• **Your instructions**:
Copy out each line of the listing below that contains the word "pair".

• **Available records**:
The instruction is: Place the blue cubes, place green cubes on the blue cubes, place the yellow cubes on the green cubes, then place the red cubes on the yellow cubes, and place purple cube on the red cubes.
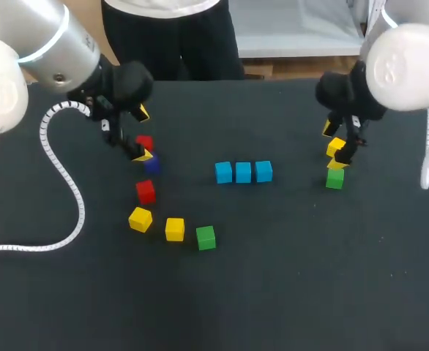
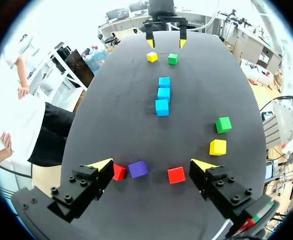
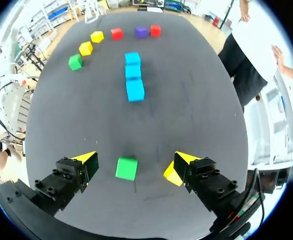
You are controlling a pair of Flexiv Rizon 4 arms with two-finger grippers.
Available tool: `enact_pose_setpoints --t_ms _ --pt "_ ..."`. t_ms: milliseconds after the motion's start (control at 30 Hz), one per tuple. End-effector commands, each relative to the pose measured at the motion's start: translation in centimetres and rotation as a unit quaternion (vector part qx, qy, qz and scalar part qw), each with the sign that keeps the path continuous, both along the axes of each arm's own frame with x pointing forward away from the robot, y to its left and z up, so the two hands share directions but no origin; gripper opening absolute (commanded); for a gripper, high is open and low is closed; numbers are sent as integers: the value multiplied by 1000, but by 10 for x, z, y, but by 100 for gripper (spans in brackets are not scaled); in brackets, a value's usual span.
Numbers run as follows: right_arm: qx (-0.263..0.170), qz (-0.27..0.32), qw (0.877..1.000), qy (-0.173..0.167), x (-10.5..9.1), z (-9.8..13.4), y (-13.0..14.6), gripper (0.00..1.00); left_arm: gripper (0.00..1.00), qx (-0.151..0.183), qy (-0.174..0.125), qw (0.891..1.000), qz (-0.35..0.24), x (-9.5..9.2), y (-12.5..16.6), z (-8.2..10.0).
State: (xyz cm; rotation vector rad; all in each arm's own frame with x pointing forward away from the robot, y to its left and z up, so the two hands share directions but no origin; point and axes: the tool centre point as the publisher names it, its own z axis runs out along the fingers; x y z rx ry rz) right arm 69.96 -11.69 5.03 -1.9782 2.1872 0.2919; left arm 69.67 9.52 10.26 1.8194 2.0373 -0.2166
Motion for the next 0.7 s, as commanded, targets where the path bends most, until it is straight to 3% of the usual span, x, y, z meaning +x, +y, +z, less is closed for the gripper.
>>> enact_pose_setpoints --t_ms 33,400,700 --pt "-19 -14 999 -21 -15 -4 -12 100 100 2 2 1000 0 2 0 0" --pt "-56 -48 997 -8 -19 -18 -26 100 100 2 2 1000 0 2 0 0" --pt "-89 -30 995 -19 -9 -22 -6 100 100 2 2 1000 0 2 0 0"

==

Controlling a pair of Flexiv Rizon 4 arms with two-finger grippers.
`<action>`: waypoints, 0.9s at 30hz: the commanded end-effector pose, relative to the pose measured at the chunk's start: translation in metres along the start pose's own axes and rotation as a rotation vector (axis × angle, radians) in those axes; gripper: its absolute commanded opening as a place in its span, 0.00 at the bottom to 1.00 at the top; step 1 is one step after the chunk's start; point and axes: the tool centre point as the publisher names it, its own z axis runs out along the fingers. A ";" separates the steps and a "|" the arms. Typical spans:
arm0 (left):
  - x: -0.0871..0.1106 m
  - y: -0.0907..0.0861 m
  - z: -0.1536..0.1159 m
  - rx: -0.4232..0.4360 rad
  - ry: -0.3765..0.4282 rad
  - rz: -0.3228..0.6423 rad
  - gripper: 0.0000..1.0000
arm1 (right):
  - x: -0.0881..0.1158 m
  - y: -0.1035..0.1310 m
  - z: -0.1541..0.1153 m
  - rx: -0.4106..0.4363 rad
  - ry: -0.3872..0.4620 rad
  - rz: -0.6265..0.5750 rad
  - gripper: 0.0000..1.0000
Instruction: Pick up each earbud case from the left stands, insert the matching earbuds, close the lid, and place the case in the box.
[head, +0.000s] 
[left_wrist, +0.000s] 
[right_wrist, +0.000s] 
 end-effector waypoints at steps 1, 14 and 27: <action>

• **Response**:
You are controlling a pair of Flexiv Rizon 4 arms with two-finger grippers.
Controlling a pair of Flexiv Rizon 4 arms with two-finger grippers.

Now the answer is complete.